→ WHAT THE TASK ASKS
Please restate every line below exactly, without any pictures.

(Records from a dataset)
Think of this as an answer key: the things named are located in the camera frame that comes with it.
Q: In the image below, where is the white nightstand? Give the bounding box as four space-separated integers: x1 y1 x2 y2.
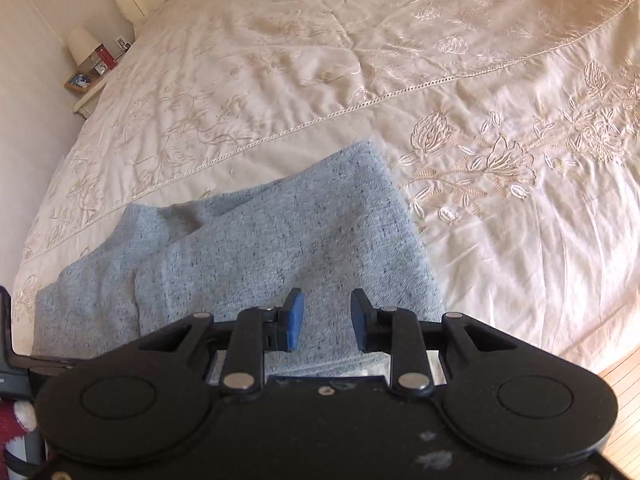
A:
72 67 113 121

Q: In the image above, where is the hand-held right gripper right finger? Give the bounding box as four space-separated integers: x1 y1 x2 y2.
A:
350 287 518 393

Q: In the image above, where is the cream table lamp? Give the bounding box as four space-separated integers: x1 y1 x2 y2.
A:
66 27 101 69

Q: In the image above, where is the cream embroidered bedspread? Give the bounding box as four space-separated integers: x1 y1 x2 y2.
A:
10 0 640 378

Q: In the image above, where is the wooden picture frame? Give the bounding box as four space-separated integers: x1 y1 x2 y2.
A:
64 72 97 94

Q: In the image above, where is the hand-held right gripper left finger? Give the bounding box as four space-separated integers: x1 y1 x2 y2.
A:
135 287 306 396

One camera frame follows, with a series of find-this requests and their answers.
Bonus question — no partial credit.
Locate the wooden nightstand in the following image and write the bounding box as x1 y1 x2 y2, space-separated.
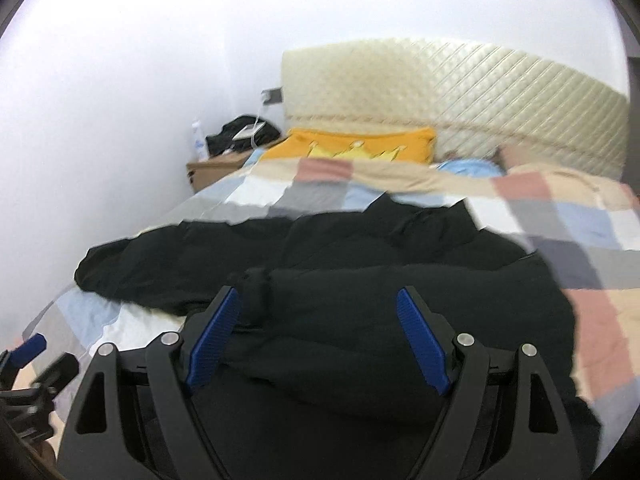
186 152 256 193

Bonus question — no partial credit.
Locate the light blue pillow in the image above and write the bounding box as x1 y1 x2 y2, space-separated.
435 157 503 177

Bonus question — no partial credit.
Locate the yellow pillow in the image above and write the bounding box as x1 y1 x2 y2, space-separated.
260 127 437 166

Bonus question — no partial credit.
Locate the black jacket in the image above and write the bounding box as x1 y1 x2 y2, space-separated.
74 194 603 480

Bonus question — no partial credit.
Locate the white spray bottle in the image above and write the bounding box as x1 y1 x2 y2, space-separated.
191 119 207 162

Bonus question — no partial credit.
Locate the black bag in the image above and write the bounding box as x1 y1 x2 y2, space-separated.
206 115 282 157

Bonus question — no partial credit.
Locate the cream quilted headboard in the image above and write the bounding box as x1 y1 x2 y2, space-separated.
280 37 632 181

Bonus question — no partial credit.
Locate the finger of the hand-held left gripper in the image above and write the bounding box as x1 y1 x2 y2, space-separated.
0 334 48 378
31 352 80 393

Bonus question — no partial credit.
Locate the white charging cable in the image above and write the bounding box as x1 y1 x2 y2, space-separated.
251 101 267 150

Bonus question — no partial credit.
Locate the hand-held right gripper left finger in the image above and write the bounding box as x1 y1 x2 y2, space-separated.
56 285 241 480

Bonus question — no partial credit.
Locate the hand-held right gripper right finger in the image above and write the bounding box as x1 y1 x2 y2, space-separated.
396 286 583 480

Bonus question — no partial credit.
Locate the checkered blanket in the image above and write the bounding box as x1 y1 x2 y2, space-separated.
0 155 640 461

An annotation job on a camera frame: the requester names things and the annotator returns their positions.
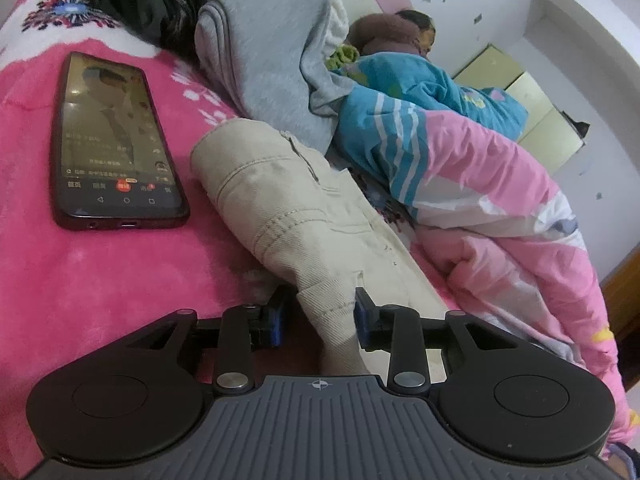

→ ANSWER TO THIS TASK
Think of this as an answer key: the things named are located in the camera frame that comes with it.
Q: In the image below, where is the white nightstand? Give the bounding box as four space-separated integers: x1 y1 x2 y2.
A:
72 67 113 121

Q: In the image above, where is the hand-held right gripper right finger? Give the bounding box as four space-separated integers: x1 y1 x2 y2.
A:
350 287 518 393

Q: In the image above, where is the cream table lamp? Give the bounding box as four space-separated integers: x1 y1 x2 y2.
A:
66 27 101 69

Q: In the image above, where is the cream embroidered bedspread? Give the bounding box as four space-separated integers: x1 y1 x2 y2.
A:
10 0 640 378

Q: In the image above, where is the wooden picture frame? Give the bounding box as four space-separated integers: x1 y1 x2 y2.
A:
64 72 97 94

Q: In the image above, where is the hand-held right gripper left finger? Give the bounding box as four space-separated integers: x1 y1 x2 y2.
A:
135 287 306 396

One camera frame follows, with a series of find-this requests and their answers.
Bonus question — no partial credit.
Locate the wooden nightstand in the following image and write the bounding box as x1 y1 x2 y2, space-separated.
186 152 256 193

Bonus question — no partial credit.
Locate the light blue pillow in the image above and write the bounding box as x1 y1 x2 y2, space-separated.
435 157 503 177

Bonus question — no partial credit.
Locate the yellow pillow in the image above and write the bounding box as x1 y1 x2 y2, space-separated.
260 127 437 166

Bonus question — no partial credit.
Locate the black jacket in the image above and write the bounding box as x1 y1 x2 y2, space-separated.
74 194 603 480

Bonus question — no partial credit.
Locate the white spray bottle in the image above and write the bounding box as x1 y1 x2 y2, space-separated.
191 119 207 162

Bonus question — no partial credit.
Locate the black bag in the image above and write the bounding box as x1 y1 x2 y2, space-separated.
206 115 282 157

Bonus question — no partial credit.
Locate the cream quilted headboard in the image above and write the bounding box as x1 y1 x2 y2, space-separated.
280 37 632 181

Bonus question — no partial credit.
Locate the finger of the hand-held left gripper in the image above and write the bounding box as x1 y1 x2 y2, space-separated.
0 334 48 378
31 352 80 393

Bonus question — no partial credit.
Locate the white charging cable in the image above and write the bounding box as x1 y1 x2 y2, space-separated.
251 101 267 150

Bonus question — no partial credit.
Locate the hand-held right gripper left finger in the image above and write the bounding box as x1 y1 x2 y2, space-separated.
56 285 241 480

Bonus question — no partial credit.
Locate the hand-held right gripper right finger in the image above and write the bounding box as x1 y1 x2 y2, space-separated.
396 286 583 480

Bonus question — no partial credit.
Locate the checkered blanket in the image above and write the bounding box as x1 y1 x2 y2, space-separated.
0 155 640 461

An annotation job on a camera frame: the requester names things and the annotator returns their positions.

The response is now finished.